Running more with less: Multi-instance GPU (MIG) with Dynamic Resource Allocation (DRA) on AKS

March 3, 2026 · 8 min read

Product Manager for AI/ML, GPU workloads on Azure Kubernetes Service

Product Manager at Microsoft

GPUs power a wide range of production Kubernetes workloads across industries. For example, media platforms rely on them for video encoding/transcoding, financial services firms run quantitative risk simulations, and research groups process and visualize large datasets. In each of these scenarios, GPUs significantly improve job throughput, yet individual workloads often consume only a portion of the available device.

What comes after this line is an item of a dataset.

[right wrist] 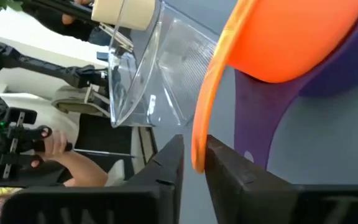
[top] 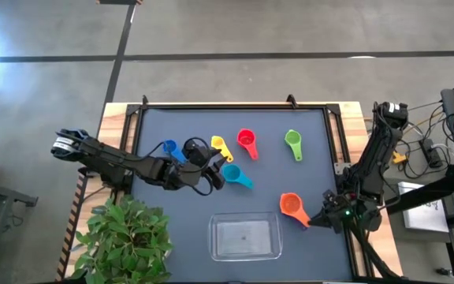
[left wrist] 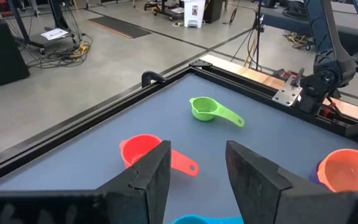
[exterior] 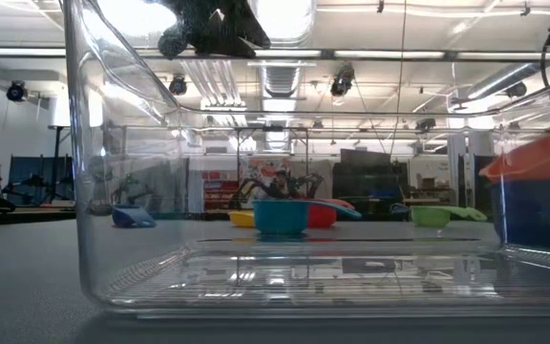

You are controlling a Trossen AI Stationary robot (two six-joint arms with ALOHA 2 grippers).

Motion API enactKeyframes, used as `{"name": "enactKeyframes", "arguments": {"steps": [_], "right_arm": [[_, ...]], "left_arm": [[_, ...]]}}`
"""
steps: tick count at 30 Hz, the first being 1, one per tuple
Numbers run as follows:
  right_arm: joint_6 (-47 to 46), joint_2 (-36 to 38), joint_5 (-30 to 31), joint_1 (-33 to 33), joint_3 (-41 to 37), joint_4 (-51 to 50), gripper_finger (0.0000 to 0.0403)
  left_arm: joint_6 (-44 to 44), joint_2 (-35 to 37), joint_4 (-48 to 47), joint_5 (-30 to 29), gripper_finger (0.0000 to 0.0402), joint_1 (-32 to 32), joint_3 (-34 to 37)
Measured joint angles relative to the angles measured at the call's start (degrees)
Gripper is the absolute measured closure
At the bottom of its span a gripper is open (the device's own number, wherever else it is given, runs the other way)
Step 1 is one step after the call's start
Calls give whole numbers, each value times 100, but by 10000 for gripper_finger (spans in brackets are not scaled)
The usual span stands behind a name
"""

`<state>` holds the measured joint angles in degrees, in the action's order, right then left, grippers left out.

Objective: Nest measuring cups in basket
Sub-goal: Stack the orange measuring cup on top of the purple measuring cup, then stack the red measuring cup on top of the orange measuring cup

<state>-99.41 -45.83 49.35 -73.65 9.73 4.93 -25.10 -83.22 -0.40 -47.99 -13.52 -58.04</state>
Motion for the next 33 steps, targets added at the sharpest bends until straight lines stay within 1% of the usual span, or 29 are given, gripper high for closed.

By default, Kubernetes schedules GPUs as entire units; when a workload requires only a fraction of a GPU, the remaining capacity can remain unused. Over time, this leads to lower hardware utilization and higher infrastructure costs within a cluster.

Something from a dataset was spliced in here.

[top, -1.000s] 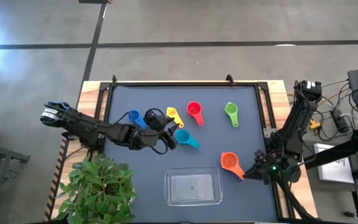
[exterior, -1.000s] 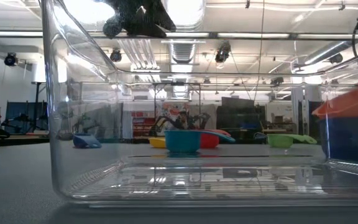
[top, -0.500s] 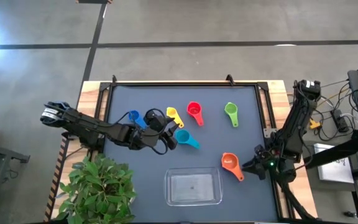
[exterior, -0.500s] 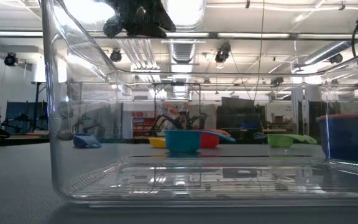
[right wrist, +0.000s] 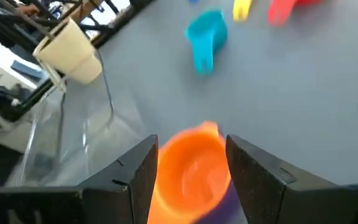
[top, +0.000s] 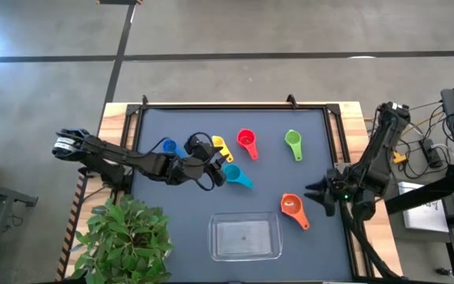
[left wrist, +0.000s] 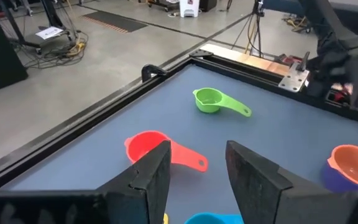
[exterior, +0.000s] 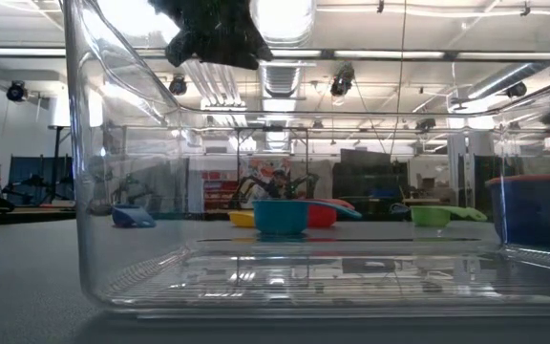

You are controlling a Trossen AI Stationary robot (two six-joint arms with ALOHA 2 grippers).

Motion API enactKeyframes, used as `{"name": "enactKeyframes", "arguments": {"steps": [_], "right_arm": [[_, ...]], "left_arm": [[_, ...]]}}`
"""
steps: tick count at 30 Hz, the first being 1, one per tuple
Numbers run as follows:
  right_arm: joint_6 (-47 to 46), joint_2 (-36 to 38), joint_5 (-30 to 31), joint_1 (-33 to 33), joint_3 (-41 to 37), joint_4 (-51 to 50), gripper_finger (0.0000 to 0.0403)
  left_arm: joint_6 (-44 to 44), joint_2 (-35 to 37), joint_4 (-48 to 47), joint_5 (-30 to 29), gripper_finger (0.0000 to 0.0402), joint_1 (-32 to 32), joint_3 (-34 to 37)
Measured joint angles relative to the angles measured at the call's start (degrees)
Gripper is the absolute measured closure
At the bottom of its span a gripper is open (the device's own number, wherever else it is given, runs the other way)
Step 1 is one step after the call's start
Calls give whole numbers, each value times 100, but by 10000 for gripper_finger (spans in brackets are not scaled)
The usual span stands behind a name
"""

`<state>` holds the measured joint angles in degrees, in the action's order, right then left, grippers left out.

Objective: Nest measuring cups in basket
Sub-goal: Stack the red measuring cup on top of the orange measuring cup

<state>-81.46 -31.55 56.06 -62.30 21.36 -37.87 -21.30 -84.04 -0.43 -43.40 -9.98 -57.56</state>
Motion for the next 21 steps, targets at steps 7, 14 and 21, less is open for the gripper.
{"name": "enactKeyframes", "arguments": {"steps": [7,14,21], "right_arm": [[2502,-76,545,1072,694,255,225],[3729,-339,164,2282,1047,532,225],[5141,-918,-1277,3547,1050,2024,225]], "left_arm": [[58,-391,137,50,265,94,7],[81,-465,164,359,265,177,7],[131,-564,226,360,265,294,7]]}}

Multi-instance GPU (MIG) combined with dynamic resource allocation (DRA) helps address this challenge. MIG partitions a physical GPU into isolated instances with dedicated compute and memory resources, while DRA enables those instances to be provisioned and bound dynamically through Kubernetes resource claims. Rather than treating a GPU as an indivisible resource, the cluster can allocate right-sized GPU partitions to multiple workloads at the same time!

note

To learn more about dynamic resource allocation on AKS, visit our previous blog on getting started with DRA and NVIDIA GPU Operator!

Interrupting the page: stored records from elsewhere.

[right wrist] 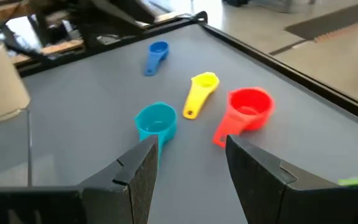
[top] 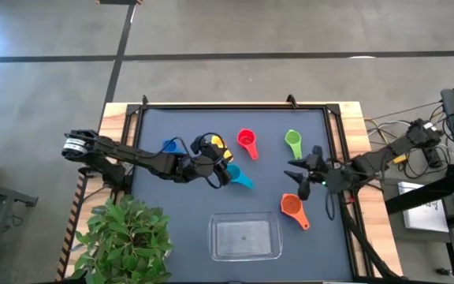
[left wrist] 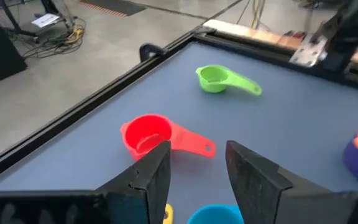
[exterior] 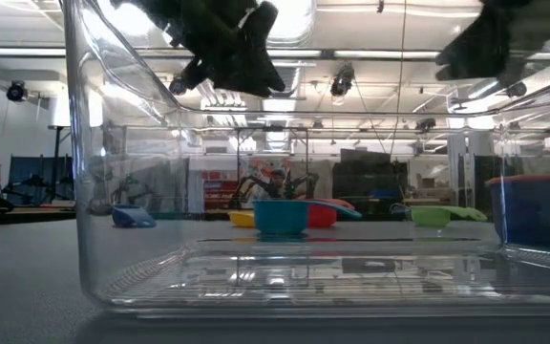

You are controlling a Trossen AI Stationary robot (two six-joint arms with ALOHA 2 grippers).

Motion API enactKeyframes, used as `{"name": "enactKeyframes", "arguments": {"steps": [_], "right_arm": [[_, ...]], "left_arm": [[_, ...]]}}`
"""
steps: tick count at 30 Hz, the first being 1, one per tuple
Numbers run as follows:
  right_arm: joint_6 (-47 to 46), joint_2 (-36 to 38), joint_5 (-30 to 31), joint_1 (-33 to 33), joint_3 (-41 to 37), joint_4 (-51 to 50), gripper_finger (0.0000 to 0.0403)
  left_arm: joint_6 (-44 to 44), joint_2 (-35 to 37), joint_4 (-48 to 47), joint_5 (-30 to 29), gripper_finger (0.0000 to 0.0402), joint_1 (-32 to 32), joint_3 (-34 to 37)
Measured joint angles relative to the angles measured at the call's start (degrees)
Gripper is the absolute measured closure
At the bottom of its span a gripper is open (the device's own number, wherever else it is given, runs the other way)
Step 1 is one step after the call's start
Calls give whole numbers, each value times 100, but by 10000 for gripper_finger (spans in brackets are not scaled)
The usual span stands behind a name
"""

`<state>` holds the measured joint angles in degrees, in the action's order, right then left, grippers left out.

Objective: Nest measuring cups in basket
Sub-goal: Stack the red measuring cup on top of the orange measuring cup

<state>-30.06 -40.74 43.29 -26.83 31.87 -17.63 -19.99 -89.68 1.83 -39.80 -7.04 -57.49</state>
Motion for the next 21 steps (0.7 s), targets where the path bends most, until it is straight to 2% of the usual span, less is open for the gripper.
{"name": "enactKeyframes", "arguments": {"steps": [5,16,21], "right_arm": [[688,-558,-878,701,124,668,225],[760,-1765,-1113,1845,649,604,225],[938,-2356,-1878,2226,1072,581,225]], "left_arm": [[266,-103,8,1,265,12,0],[852,208,261,-6,265,4,0],[858,227,246,-6,265,-42,0]]}}
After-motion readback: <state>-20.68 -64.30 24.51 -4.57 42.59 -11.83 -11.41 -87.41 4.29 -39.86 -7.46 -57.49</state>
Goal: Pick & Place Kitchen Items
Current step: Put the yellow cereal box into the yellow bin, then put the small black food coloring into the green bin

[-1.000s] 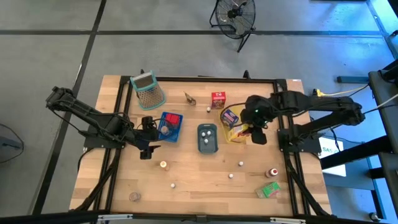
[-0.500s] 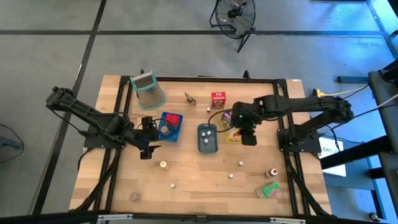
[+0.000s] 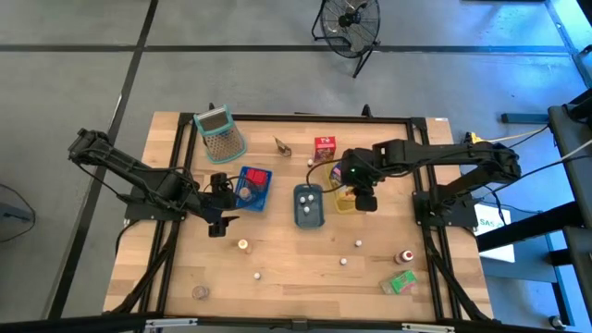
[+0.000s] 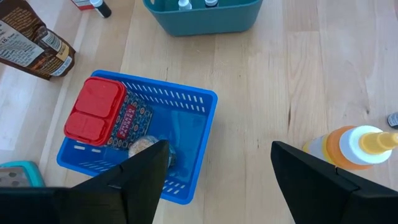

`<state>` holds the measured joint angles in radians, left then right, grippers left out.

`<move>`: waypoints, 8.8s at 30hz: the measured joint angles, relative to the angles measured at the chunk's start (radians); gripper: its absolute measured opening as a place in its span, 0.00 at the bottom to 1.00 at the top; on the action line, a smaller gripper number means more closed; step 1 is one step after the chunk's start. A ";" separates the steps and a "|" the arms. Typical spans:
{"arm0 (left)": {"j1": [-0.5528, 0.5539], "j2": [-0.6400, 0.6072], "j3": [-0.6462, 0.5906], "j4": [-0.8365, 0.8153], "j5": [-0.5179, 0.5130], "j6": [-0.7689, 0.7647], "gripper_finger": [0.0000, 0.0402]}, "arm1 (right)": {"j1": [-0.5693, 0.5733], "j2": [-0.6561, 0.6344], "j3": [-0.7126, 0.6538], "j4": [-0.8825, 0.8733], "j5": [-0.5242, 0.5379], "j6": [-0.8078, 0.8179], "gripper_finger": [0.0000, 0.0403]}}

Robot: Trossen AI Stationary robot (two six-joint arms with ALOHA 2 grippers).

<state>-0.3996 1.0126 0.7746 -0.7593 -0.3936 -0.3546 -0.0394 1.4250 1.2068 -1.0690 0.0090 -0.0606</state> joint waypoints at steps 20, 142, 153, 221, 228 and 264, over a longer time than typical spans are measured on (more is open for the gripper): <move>0.000 0.000 0.000 0.000 0.003 0.001 0.69 | -0.028 0.016 0.000 -0.022 0.017 0.000 0.34; 0.000 0.000 0.000 0.000 0.002 0.001 0.69 | -0.064 0.167 -0.001 0.184 0.093 -0.168 0.53; 0.000 0.000 0.000 0.000 0.002 0.001 0.69 | -0.064 0.167 -0.001 0.233 0.093 -0.217 0.53; 0.000 0.000 0.000 0.000 0.002 0.008 0.69 | 0.141 0.095 0.137 0.248 -0.225 0.183 0.53; 0.000 0.000 0.000 0.000 0.002 0.009 0.69 | 0.148 0.095 0.137 0.330 -0.222 0.281 0.53; 0.002 0.000 0.000 0.000 0.029 -0.059 0.69 | 0.423 0.097 0.137 0.092 0.083 0.867 0.53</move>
<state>-0.3973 1.0126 0.7746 -0.7593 -0.3648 -0.4135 0.3841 1.5219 1.3437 -0.9773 0.0924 0.8067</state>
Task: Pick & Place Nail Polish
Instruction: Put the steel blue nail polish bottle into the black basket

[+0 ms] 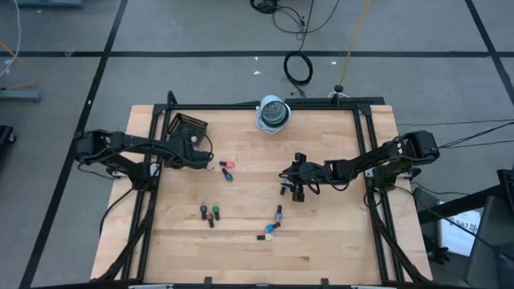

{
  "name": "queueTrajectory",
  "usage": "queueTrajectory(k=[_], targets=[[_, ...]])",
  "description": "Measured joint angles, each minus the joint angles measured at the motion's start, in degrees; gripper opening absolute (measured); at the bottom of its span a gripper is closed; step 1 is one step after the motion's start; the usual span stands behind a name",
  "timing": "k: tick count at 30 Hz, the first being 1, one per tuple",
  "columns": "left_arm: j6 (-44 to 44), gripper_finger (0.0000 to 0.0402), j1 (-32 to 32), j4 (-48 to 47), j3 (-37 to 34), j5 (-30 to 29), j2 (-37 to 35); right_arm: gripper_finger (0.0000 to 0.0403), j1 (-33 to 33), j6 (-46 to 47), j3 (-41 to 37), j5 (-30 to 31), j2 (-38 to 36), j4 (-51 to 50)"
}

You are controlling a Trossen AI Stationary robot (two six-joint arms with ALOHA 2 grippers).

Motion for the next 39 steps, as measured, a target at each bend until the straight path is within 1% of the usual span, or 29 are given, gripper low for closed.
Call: queueTrajectory(k=[2,4,10,17,23,25,28,32,36,39], targets=[[0.73,0.0179,0.16,0.81,0.00,3.31,0.00,0.0212,0.00,0.02,0.00,0.00,0.00,0.05],[0.91,0.0179,0.70,2.31,0.00,3.70,0.00,0.0212,0.00,0.09,0.00,0.04,0.00,0.35],[3.44,0.0179,5.01,8.21,-1.93,-2.79,-0.02,0.0212,0.02,0.92,0.00,0.04,-0.01,0.44],[7.93,0.0179,12.39,15.66,-7.41,-8.90,-0.02,0.0212,0.07,1.69,0.00,0.01,-0.01,0.39],[7.98,0.0179,16.44,18.61,-10.32,-16.40,-0.02,0.0212,0.07,1.70,0.00,0.00,0.00,0.39],[8.12,0.0179,16.82,19.62,-10.38,-18.62,-0.02,0.0212,0.07,1.68,0.00,0.00,0.00,0.39],[10.06,0.0179,16.80,21.56,-9.84,-20.28,-0.02,0.0212,0.09,1.31,0.00,0.21,-0.01,0.38],[10.14,0.0179,16.02,19.42,-8.08,-22.51,-0.58,0.0212,0.31,0.65,-0.02,0.15,-1.33,-1.03],[8.94,0.0179,13.79,14.88,-5.67,-24.78,-4.43,0.0212,1.54,0.64,0.71,-0.21,-5.43,-7.40],[10.79,0.0179,11.26,13.99,-3.68,-25.26,-8.98,0.0212,2.51,0.62,1.83,-3.49,-6.00,-9.57]])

In this post, we walk through how to configure MIG with the NVIDIA GPU Operator on AKS, enable the NVIDIA DRA driver, define the necessary Kubernetes resource abstractions, and deploy a workload that consumes a MIG-backed GPU instance (NVIDIA GPUs - such as the A100, H100, H200 and more - that support partitioning can be found in the MIG User Guide).

Prepare your AKS cluster

Starting with your AKS cluster running Kubernetes version 1.34 or above, you can confirm whether DRA is enabled on your cluster by looking for deviceclasses and resourceslices.

Check deviceclasses via kubectl get deviceclasses or check resourceslices via kubectl get resourceslices.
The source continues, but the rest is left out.